Get the inside scoop on The Palace Theatre with free tours
Visitors on the annual free public tours of The Palace Theatre in Greensburg not only learn the theater’s history, but hear tales of its operation and other functions the venue serves.
“I think one of the things people enjoy the most is not just what they see, but what they hear. I tell a lot of stories,” says Teresa Baughman.
The theater’s director of operations and programming leads the tours the Westmoreland Cultural Trust is hosting.
“I’ve been here 24 years. I’m kind of the clearinghouse of (theater) history,” Baughman says. Reservations are not needed for the 9:30 a.m. and 11:30 a.m. Sept. 7 tours, recommended for those age 10 and up.
Guests will learn of the theater’s origins as the Manos Theatre, which opened in 1926 as a vaudeville theater, through the early 1990s when the Trust purchased the venue.
Special architectural and artistic features will be explored, including the restored murals created by acclaimed Chicago artist Louis Grell, whose paintings depict fairy tales. “I also also do group tours on request, subject to availability. We’ve had Scout troops, church groups, Red Hat Society, the Westmoreland Photographers Society — they come in to shoot all of the wonderful architectural points,” Baughman says.

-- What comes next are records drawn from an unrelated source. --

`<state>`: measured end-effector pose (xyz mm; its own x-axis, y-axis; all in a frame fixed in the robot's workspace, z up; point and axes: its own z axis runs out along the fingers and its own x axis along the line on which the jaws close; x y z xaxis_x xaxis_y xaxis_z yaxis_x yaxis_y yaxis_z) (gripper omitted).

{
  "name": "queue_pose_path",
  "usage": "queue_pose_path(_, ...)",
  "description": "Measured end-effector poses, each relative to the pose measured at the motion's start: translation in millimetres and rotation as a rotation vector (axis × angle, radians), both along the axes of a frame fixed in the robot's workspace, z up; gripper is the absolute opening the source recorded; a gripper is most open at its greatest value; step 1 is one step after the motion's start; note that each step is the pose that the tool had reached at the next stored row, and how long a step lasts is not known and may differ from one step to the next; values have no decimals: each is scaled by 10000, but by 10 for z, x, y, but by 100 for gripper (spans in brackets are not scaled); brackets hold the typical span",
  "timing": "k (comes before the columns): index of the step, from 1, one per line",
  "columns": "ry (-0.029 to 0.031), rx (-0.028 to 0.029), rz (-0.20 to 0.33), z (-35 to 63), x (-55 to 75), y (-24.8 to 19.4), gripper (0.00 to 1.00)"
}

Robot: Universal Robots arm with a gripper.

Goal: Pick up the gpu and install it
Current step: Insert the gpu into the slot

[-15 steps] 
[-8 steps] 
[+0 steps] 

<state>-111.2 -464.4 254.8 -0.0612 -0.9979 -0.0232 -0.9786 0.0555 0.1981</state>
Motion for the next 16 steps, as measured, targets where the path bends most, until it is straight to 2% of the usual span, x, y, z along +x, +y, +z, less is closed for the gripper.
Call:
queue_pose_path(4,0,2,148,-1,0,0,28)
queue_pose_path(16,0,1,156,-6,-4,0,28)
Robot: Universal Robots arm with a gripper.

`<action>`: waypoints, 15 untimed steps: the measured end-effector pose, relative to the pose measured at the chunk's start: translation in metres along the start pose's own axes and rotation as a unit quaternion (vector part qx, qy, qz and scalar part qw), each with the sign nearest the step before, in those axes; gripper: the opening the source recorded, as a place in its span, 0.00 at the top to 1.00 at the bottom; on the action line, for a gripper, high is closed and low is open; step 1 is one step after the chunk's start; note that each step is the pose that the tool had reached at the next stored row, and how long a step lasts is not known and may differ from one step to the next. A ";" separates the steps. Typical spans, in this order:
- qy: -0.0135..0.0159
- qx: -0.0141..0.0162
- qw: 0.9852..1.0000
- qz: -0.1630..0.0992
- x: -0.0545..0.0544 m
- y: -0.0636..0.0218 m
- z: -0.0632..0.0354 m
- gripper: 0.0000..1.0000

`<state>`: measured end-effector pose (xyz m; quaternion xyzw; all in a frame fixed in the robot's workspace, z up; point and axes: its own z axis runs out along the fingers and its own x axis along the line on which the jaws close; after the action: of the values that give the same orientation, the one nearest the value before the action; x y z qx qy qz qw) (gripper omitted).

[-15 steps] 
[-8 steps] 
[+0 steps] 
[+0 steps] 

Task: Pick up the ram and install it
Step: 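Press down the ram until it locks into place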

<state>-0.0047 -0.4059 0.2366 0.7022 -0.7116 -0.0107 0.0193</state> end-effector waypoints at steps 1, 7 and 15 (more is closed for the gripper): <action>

“Like Art Linkletter used to say, ‘Kids say the darnedest things,’” she adds.
Younger visitors may wonder about how many hours went into the theater’s construction, Baughman says, or share that a sibling has taken the stage in a “Nutcracker” or Stage Right performance.
“We have never charged. We want people to feel welcome to come. And maybe it helps them want to buy a ticket and come see a show. We get lot of first timers,” she says.
Tours include what Baughman calls “Tech 101,” when visitors learn about how things work on stage, from raising scenery to the color of lights.
“I get questions about how we get shows, how we price shows, how we put an offer together, ticket pricing,” she says. Visitors learn how costs including catering, limousine service, advertising, theater maintenance all affect ticket prices, along with a few interesting stories about performers.
Past and present
Baughman says doors will open at 9 a.m., and visitors can explore historical documents, photos and newspaper articles about the theater in the lobby prior to the tours.
The venue is ADA accessible, she adds.
“We’ve had a few weddings, some on stage, some in the mezzanine, some in Megan’s Suite. They are not as common as bridal and baby showers. We just booked a 16th birthday party, we’ve had anniversary and retirement parties,” Baughman says.